Only Rose Taylor wouldn’t do that, I thought as Zsa Zsa jumped onto the grass. She nosed around, then followed me through the fence. I rang the bell.
A moment later, a voice trilled, “Debbie, thank God you’re here. I’m having the worst trouble zipping up this dress.” Then the screen door banged open, and a big-haired, big-breasted woman in a beaded dress filled the door. “You’re not Debbie,” she exclaimed.
No kidding.
I handed her my card. “I’m Robin Light, and I’m looking for Louis. I’ve been told he lives here.”
The woman blinked. “Sorry. You’ve got the wrong information.”
I kept looking at her as I apologized. There was something about her. Something about her nose. The way it curved down. I’d seen it before. And that lanternlike jaw. Then it hit me. I did a double take.

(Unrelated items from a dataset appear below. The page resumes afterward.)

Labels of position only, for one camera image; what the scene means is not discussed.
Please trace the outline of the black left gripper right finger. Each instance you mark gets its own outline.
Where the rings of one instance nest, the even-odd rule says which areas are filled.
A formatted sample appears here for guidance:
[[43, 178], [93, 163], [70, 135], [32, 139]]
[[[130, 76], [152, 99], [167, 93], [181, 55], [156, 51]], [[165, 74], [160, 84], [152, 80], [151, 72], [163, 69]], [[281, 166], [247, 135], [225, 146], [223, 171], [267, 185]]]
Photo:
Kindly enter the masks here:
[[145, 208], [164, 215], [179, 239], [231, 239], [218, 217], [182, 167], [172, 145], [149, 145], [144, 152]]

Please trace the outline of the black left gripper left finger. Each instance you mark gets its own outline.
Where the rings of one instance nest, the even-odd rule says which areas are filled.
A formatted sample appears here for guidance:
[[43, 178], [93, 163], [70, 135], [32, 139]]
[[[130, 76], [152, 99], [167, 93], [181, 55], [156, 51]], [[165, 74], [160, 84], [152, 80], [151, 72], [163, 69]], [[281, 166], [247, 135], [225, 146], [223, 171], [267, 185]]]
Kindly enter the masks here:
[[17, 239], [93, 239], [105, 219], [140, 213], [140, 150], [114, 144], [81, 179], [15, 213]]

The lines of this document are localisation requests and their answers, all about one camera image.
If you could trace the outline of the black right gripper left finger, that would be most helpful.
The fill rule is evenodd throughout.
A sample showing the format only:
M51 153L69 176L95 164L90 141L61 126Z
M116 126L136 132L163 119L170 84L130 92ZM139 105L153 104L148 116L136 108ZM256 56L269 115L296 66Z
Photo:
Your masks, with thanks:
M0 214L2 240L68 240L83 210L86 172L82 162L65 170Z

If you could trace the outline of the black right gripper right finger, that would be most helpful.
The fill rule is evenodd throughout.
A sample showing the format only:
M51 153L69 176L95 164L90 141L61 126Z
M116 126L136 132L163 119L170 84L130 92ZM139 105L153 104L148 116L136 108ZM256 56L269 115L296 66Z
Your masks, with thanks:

“Louis?” I said, my voice going squeaky.
The woman lifted her chin up and turned her head away from me and into the shadows. She’d done it to conceal her face, but the movement was a mistake, because it tightened her neck muscles and displayed the faint outline of an Adam’s apple. “My name is Lila.”
I took another step forward. Now that I was closer, I could see that her hair was one of those bad wigs that you see gathering dust in cheap hair-salon windows, and even though she was wearing enough pancake makeup on her face to outfit a production of Macbeth, it didn’t quite cover the faint shadow above her upper lip.
“Not the last time I saw you, it wasn’t.” I remembered Louis at Hillary’s in his polo shirt and shorts. He’d been big and ungainly then.
He still was. Only now he was big and ungainly in a long-sleeved, scooped-neck, beaded red gown. He wasn’t a good-looking guy, but he made one hell of an ugly woman.
“I don’t know what you’re talking about,” she insisted.
“Yes, you do. You’re Louis, Rose Taylor’s bouncing baby boy.”
“Get out of here.” He started to close the door, but I was quicker and pushed my way inside before he could. His nostrils flared. “You can’t come in.”
“I already have,” I told him as I closed the door. The smell, a combination of depilatory, Chanel No. 5, and talcum powder, slapped me in the face.
“I’m going to call the police.”
“And have them charge you with a fashion crime?”
“I hope you’re not going to make stand-up comedy a career choice. I could have you arrested for invasion of private property.”
“Yes, you could.” But I didn’t believe him. His voice lacked conviction. “Be my guest.” I’d be gone before they arrived.
“I’m going for the phone,” he snarled, and headed deeper inside the trailer. I followed on his heels.
“Are you sure you want the authorities out here?” I said to his back.
He didn’t reply.
“I mean, your mother is pretty well known about these parts. Aren’t you afraid someone would tell her about your ... predilections?”
He whirled around. “You’re right. I should take care of you myself.”
I put up my hands. “Hey, calm down. I’m not going to say anything.”
“You’d better not.” Louis moved closer to me. I could smell the Lavoris on his breath. “I used to box professionally.” He feinted a right to my jaw. “I bet no one told you that.”
“You’re right. They didn’t,” I replied, wondering how much a whole new set of teeth would cost me if he punched me in the mouth.
“I was good.”
“What name did you fight under? The petticoat kid?” His eyes widened slightly. For a moment, I thought I’d gone too far. “That was a joke,” I said.
“A bad one.” He moved his head around, stretching his neck one way and then the other, the way professional athletes do. “You think I’m a fag?”